- **Work required**: With the first line as the start and the line containing "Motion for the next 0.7" as the end, write out every line of the records exactly.

(Records from a dataset)
◇ ◇ ◇ ◇ ◇ ◇ ◇

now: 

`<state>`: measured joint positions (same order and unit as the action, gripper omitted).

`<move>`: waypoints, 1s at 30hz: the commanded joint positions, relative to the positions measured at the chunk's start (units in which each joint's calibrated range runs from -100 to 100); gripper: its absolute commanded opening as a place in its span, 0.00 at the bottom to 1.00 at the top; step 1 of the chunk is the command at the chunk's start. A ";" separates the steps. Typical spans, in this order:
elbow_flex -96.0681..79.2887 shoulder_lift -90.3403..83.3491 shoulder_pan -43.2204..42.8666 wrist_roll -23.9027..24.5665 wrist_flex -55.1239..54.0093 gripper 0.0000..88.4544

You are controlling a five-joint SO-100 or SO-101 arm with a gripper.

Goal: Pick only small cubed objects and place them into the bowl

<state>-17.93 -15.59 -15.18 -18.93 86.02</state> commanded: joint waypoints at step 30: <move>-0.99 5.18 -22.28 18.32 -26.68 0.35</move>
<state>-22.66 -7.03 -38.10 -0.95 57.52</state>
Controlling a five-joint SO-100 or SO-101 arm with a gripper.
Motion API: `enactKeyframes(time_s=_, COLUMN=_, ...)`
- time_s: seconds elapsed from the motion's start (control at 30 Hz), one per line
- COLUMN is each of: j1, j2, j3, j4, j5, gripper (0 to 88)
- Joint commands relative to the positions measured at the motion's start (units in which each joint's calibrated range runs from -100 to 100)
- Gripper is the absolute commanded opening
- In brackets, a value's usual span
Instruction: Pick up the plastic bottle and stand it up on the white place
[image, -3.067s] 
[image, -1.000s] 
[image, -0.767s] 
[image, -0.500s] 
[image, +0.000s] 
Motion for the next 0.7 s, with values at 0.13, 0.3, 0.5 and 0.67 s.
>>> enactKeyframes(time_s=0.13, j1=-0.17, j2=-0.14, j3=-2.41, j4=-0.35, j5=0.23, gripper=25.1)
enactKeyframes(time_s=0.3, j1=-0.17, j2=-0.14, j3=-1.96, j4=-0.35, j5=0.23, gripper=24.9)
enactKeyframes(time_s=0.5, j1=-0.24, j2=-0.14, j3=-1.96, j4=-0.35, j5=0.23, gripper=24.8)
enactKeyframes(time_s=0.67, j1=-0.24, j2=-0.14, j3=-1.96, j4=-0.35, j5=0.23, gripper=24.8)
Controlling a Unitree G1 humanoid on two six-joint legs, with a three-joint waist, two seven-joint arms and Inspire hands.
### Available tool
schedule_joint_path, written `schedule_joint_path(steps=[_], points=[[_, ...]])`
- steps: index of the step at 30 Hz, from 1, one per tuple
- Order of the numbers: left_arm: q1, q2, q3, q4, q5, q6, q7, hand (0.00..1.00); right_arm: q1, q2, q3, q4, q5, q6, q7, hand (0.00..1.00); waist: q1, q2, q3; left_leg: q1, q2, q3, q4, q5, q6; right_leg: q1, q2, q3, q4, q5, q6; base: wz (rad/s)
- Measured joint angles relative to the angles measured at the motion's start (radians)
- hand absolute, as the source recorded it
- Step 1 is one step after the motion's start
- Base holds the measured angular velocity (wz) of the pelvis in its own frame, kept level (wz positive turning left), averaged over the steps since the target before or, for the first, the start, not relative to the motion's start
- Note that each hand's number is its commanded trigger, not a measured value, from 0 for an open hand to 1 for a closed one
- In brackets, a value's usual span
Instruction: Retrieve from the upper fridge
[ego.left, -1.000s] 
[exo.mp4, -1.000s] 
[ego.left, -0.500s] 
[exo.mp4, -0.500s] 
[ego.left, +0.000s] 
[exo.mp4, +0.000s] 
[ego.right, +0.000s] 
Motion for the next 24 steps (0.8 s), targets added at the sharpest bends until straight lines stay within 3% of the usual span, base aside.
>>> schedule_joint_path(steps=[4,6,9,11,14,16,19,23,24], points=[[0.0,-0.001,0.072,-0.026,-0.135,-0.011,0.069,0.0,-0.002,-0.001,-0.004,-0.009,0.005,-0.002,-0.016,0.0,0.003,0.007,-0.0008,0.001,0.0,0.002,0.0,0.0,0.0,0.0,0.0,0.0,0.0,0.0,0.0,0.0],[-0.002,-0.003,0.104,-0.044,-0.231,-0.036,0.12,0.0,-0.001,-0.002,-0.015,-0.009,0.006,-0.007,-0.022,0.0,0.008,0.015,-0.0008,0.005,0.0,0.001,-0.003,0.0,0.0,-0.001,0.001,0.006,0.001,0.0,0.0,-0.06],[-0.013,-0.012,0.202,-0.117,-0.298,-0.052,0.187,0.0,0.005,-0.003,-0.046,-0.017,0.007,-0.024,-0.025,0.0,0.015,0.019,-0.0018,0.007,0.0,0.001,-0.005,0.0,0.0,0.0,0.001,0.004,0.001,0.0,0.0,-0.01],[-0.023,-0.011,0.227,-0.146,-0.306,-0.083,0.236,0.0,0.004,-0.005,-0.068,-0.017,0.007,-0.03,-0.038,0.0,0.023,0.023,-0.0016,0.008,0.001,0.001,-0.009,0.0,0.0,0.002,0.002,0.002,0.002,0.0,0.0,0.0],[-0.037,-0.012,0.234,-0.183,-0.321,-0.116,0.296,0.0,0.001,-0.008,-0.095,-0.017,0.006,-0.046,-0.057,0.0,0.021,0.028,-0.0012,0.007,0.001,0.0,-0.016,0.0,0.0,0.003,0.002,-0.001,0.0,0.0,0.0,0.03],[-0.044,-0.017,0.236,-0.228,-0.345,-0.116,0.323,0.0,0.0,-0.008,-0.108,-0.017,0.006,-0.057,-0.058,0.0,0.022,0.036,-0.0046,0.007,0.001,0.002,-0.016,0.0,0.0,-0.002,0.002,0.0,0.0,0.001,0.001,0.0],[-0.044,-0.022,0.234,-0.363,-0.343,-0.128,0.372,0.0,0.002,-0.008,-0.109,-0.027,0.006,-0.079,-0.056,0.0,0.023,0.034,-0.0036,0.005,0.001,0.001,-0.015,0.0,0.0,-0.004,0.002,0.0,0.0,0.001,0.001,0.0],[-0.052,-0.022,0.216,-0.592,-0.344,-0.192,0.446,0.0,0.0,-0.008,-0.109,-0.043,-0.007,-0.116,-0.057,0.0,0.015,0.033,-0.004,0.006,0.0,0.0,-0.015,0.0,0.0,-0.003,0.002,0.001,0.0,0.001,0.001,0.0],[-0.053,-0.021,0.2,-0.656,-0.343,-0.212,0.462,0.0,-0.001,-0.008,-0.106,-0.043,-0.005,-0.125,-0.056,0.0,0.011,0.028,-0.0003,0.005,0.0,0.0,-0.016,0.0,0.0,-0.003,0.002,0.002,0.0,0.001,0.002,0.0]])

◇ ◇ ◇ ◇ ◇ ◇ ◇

- **Written answer**:
now: 

`<state>`: measured joint positions (same order and unit as the action, gripper omitted).

`<move>`: waypoints, 1s at 30hz: the commanded joint positions, relative to the positions measured at the chunk's start (units in which each joint's calibrated range runs from -100 to 100); gripper: its absolute commanded opening as a place in its span, 0.00 at the bottom to 1.00 at the top; step 1 of the chunk is the command at the chunk's start. A ";" separates the steps. Typical spans, in this order:
elbow_flex -96.0681..79.2887 shoulder_lift -90.3403..83.3491 shoulder_pan -43.2204..42.8666 wrist_roll -23.9027..24.5665 wrist_flex -55.1239..54.0093 gripper 0.0000..88.4544

You are controlling a five-joint SO-100 or SO-101 arm with a gripper.

Goal: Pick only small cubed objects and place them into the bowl

<state>-17.93 -15.59 -15.18 -18.93 86.02</state> commanded: joint waypoints at step 30: <move>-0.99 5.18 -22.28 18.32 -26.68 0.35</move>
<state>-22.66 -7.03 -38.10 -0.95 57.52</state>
Controlling a five-joint SO-100 or SO-101 arm with a gripper.
Motion API: `enactKeyframes(time_s=_, COLUMN=_, ...)`
- time_s: seconds elapsed from the motion's start (control at 30 Hz), one per line
- COLUMN is each of: j1, j2, j3, j4, j5, gripper (0 to 88)
- Joint commands relative to the positions measured at the motion's start (units in which each joint's calibrated range runs from -100 to 100)
- Gripper is the absolute commanded opening
- In brackets, a value's usual span
Instruction: Pick up the plastic bottle and stand it up on the white place
[image, -3.067s] 
[image, -1.000s] 
[image, -0.767s] 
[image, -0.500s] 
[image, +0.000s] 
Motion for the next 0.7 s, with values at 0.13, 0.3, 0.5 and 0.67 s.

Nothing else is required to complete the exercise.